L’Algérie partage, en effet, 1.400 Km de frontières avec le Mali voisin. La fourmilière malienne est un véritable casse-tête pour Alger qui craint, à juste titre, une remontée du djihadisme dans la région. 

En Algérie tout le monde se souvient encore des tristes événements de 2012, un effet collatéral du coup d’Etat de l’époque lorsque le président Amadou Toumani Touré, avait été renversé dans un contexte politique assez trouble. A ce moment-là de l’histoire du pays, il y avait d’un côté les Touareg et leur Mouvement de libération des Azawad qui réclamaient l’indépendance, de l’autre l’armée déjà bien faible n’a pas pu faire face aux groupes djihadistes et à leur propagation dans la région. 

C’est dans ce contexte que le Mouvement pour l'unicité et le djihad en Afrique de l'Ouest (Mujao) avait attaqué le Consulat algérien à Gao et exécuté un de ses membres. Le Consul y avait également laissé la vie. Plusieurs années plus tard les rescapés de cette triste affaire seront relâchés après négociations avec les services secrets algériens. 

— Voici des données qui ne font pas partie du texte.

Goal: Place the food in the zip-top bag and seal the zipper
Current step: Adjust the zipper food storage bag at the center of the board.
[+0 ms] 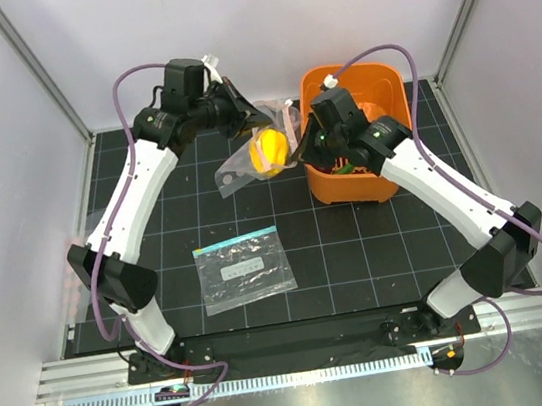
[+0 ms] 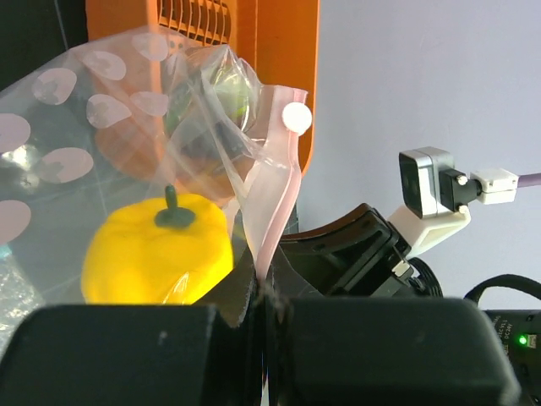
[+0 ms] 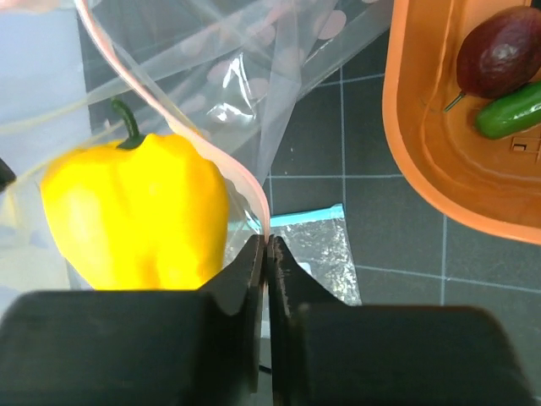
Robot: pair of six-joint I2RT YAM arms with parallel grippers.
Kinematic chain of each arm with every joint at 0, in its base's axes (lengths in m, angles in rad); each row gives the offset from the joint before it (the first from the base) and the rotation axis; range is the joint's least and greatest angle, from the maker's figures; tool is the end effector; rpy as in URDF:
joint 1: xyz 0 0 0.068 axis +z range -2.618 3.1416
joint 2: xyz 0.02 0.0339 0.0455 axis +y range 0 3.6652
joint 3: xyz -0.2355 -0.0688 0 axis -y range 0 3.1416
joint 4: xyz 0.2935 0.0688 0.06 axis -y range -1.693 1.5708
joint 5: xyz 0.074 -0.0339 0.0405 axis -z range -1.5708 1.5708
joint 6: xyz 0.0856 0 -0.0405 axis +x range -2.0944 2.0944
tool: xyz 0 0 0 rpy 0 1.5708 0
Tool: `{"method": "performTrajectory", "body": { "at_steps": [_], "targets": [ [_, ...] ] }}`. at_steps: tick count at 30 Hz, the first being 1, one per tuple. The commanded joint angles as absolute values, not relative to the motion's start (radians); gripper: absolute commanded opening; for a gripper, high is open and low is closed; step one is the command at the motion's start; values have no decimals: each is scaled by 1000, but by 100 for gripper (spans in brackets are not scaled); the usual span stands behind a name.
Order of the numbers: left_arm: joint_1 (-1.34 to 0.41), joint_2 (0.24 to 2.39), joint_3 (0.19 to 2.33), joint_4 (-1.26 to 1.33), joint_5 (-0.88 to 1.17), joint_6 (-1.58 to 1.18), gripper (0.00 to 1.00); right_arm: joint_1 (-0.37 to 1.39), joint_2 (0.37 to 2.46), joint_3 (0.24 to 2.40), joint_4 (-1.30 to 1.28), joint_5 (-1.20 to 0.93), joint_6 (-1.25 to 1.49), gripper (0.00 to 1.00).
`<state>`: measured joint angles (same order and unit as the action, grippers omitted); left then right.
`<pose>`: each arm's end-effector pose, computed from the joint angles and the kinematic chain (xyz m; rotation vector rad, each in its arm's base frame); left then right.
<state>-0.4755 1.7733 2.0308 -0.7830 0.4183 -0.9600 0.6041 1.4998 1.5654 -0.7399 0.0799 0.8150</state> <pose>0.3998 -0.2450 0.4006 -0.2797 2.3087 -1.2437 0.3468 0.2311 0.3280 0.2898 2.3127 0.6594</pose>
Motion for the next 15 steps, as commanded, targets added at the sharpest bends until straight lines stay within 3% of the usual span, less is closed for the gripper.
{"method": "performTrajectory", "body": {
  "at_steps": [1, 6, 10, 15],
  "targets": [
    [-468, 1735, 2074, -788, 419, -934, 0, 597, 1500, 1611, -736, 81, 802, 1],
    [-442, 1739, 2110, -885, 353, -824, 0, 597, 1606, 1848, -976, 238, 704, 1],
    [-431, 1798, 2262, -1156, 203, -665, 0, 598, 1695, 2080, -1145, 337, 635, 1],
    [-428, 1783, 2313, -1285, -38, -554, 1, 598, 1690, 2042, -1128, 327, 633, 1]
  ]
}}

D’autres tristes événements suivront. En 2013 suite à l’intervention française au Mali, 16 djihadistes avaient pris en otage des occidentaux dans le site gazier de Tiguentourine en Algérie. Une des plus terribles prises d’otage qu’a connu le pays  et qui s’est soldée par la mort des 37 otages. Le porte-parole des assaillants avait précisé à l’époque que cette opération intervenait « en réaction à l’ingérence flagrante de l’Algérie autorisant l’usage de son espace aérien par l’aviation française pour mener des raids dans le nord du Mali ». 

C’est donc lourd de ce passif de coups d’Etats et d’armée mal préparée que l’Algérie tente aujourd’hui de négocier une paix au Mali. Avec une frontière libyenne poreuse d’où s’échappent et gravitent des groupes armés, le pays est plus que jamais menacé. 

La junte aura-t-elle les moyens de maintenir la paix au Mali ? Quelle sera sa stratégie ? Pour l’instant personne ne le sait. Mais ce qui est sûr, c’est que l’instabilité du pays n’augure rien de bon ni pour l’Afrique de l’ouest ni pour l’Europe.